Source coordination
Source coordination is the concept of coordinating and distributing work between Data Prepper data sources in a multi-node environment. Some data sources, such as Amazon Kinesis or Amazon Simple Queue Service (Amazon SQS), handle coordination natively. Other data sources, such as OpenSearch, Amazon Simple Storage Service (Amazon S3), Amazon DynamoDB, and JDBC/ODBC, do not support source coordination.
Data Prepper source coordination decides which partition of work is performed by each node in the Data Prepper cluster and prevents duplicate partitions of work.

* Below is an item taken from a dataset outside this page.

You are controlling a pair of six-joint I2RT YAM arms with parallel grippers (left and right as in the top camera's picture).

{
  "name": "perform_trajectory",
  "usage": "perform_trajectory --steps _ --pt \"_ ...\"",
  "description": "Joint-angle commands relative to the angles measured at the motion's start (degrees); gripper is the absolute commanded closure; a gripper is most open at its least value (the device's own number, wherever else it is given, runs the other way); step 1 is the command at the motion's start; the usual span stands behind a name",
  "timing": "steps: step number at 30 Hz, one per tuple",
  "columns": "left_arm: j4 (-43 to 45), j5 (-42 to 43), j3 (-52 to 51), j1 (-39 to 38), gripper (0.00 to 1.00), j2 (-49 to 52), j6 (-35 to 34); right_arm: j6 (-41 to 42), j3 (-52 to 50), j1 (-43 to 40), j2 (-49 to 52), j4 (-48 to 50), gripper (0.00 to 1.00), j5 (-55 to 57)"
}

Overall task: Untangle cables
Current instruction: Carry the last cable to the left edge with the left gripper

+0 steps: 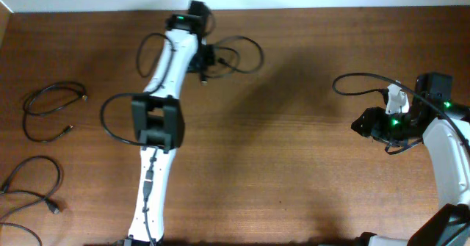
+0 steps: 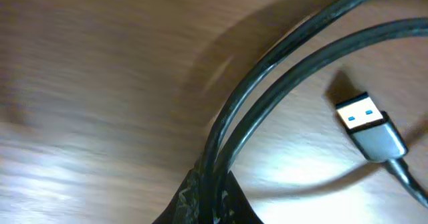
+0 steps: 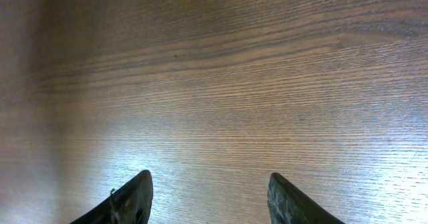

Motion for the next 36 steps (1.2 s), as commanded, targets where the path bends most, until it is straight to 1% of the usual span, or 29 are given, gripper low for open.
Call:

Inspired by the Kinesis Client Library, Data Prepper utilizes a distributed store in the form of a lease to handle the distribution and deduplication of work.
Formatting partitions
Source coordination separates sources into “partitions of work.” For example, an S3 object would be a partition of work for Amazon S3, or an OpenSearch index would be a partition of work for OpenSearch.
Data Prepper takes each partition of work that is chosen by the source and creates corresponding items in the distributed store that Data Prepper uses for source coordination. Each of these items has the following standard format, which can be extended by the distributed store implementation.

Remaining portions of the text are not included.